We are emotional beings; desire to share emotional intimacy is inborn, and despite its elusiveness in adulthood, remains active. Our social selves demand contact with others – not just casual or perfunctory contact – but contact that stimulates an intimate response. The range of human emotions is large but can be summarized into four basic categories: mad, glad, sad and scared. These four, and their myriad subtle and diverse combinations, color our interactions and relationships with others – our families, friends, strangers and enemies. When we are deprived of the comfort of love, it is not the end of intimacy, but the beginning of its displacement into other emotions.

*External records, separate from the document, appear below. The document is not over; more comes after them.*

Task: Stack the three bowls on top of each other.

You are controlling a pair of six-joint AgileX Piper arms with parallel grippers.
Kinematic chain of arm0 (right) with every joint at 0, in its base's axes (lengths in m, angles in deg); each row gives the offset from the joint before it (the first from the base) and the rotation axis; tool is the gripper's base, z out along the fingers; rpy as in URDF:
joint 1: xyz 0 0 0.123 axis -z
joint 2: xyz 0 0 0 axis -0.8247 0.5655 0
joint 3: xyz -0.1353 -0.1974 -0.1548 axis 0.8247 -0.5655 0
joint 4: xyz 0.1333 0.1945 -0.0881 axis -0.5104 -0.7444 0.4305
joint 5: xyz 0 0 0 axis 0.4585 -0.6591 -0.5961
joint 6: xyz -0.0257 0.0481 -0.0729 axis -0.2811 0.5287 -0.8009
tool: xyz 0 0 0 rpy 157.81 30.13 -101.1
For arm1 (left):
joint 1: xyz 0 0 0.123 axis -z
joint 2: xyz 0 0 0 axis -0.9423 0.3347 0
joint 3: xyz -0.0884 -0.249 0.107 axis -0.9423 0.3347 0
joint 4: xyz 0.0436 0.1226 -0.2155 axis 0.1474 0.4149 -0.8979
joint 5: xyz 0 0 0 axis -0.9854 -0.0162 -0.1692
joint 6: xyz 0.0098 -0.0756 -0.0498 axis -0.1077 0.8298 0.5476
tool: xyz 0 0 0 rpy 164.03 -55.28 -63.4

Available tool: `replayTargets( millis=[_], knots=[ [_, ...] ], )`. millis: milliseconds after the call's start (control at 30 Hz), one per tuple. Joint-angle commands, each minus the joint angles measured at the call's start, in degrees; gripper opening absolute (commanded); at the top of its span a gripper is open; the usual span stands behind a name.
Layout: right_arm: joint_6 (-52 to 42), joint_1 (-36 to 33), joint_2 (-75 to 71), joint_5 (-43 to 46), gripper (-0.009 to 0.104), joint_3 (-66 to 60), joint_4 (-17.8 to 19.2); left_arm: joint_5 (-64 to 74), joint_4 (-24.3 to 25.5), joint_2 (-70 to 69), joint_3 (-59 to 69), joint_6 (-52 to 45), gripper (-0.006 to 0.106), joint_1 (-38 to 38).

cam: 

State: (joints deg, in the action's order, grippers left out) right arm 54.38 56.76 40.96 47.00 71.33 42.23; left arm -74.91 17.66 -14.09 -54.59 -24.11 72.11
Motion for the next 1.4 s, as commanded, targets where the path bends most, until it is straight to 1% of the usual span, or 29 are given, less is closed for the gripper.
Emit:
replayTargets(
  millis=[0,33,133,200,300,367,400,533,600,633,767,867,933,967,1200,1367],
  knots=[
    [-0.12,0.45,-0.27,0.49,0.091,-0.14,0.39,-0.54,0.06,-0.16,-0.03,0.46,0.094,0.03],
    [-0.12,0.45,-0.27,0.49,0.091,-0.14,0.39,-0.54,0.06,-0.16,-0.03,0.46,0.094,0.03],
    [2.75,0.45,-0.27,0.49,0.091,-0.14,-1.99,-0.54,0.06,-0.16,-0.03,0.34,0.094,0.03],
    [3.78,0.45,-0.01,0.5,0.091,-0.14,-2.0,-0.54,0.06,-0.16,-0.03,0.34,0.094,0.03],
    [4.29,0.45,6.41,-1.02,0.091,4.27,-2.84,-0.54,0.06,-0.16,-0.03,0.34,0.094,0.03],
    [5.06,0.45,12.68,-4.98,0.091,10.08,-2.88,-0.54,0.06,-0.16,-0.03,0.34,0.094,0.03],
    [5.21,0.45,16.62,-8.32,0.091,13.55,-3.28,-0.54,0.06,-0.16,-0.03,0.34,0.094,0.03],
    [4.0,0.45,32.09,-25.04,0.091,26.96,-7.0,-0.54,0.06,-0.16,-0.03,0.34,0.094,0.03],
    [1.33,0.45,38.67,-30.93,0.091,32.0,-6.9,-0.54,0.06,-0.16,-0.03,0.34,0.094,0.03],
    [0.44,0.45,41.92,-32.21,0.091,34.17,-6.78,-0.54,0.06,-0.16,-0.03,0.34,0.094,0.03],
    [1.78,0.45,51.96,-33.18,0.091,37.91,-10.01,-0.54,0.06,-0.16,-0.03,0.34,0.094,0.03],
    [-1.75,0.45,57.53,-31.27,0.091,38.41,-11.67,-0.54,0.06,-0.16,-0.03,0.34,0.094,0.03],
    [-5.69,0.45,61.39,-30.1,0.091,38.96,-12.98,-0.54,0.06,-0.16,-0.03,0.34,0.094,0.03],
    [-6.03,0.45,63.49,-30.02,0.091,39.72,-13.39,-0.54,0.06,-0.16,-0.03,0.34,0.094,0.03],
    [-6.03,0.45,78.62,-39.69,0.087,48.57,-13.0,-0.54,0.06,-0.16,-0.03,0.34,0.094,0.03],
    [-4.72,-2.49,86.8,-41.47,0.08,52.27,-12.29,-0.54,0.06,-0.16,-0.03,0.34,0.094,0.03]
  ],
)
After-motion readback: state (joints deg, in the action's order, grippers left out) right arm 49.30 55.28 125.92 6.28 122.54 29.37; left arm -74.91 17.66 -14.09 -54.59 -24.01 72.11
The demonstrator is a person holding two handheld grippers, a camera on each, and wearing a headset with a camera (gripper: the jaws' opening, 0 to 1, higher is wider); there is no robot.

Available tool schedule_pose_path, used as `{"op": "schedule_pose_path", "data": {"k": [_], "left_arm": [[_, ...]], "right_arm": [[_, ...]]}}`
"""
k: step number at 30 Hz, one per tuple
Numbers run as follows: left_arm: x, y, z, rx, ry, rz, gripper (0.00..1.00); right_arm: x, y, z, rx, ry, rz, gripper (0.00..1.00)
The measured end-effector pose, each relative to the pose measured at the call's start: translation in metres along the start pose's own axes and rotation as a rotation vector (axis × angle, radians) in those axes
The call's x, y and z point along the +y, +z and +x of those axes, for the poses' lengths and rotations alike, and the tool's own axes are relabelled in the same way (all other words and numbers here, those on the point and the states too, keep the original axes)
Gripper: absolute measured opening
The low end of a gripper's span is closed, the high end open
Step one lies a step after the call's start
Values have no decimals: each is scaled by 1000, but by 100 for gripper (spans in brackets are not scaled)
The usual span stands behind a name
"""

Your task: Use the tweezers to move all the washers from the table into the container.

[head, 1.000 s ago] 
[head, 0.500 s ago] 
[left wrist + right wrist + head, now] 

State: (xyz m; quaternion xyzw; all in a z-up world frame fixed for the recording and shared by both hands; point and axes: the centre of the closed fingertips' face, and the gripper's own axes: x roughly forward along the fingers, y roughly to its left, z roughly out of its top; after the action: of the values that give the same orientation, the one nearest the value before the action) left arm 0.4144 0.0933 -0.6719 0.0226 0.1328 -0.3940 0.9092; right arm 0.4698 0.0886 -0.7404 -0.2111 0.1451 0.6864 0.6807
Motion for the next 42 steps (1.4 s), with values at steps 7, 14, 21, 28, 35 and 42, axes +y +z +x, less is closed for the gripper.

As infants, our needs are often immediate, as are our responses. When hungry we cry out; when held and fed, we feel comfort; when tired, we sleep. These same needs travel with us into adulthood layered with increasingly complex rationalizations and justifications we employ to explain behavior, while still incorporating the basic emotions experienced in infancy and as toddlers. This speaks to the myth of adulthood; at an emotional level, adults are simply very large children, and like any children, the desire to share emotional intimacy is powerful. If we can’t find positive ways, we’ll find negative ones, like toddlers throwing tantrums for attention.
Unfortunately, when grown-ups throw tantrums, it often manifests in verbal abuse and physical violence. Group violence provides the emotional intimacy of comraderie; like football players revel in the togetherness of their collective physical power, so too do individuals within groups of rioters. The armed crowds of angry Proud Boys are acting out, desperate for a shared emotional intimacy increasingly lost in our atomized society. It’s not coincidental depression and loneliness are primary psychological ailments of our age; the loss of shared intimacy is a psychological trauma.
Jesus taught “love your enemies.” It’s difficult to do, but he understood that love alone can heal the trauma of shared intimacy lost.
Are there intimacies of anger, sadness, fear as well as love? Actually, they may be more common because they are so much easier. Love is hard work.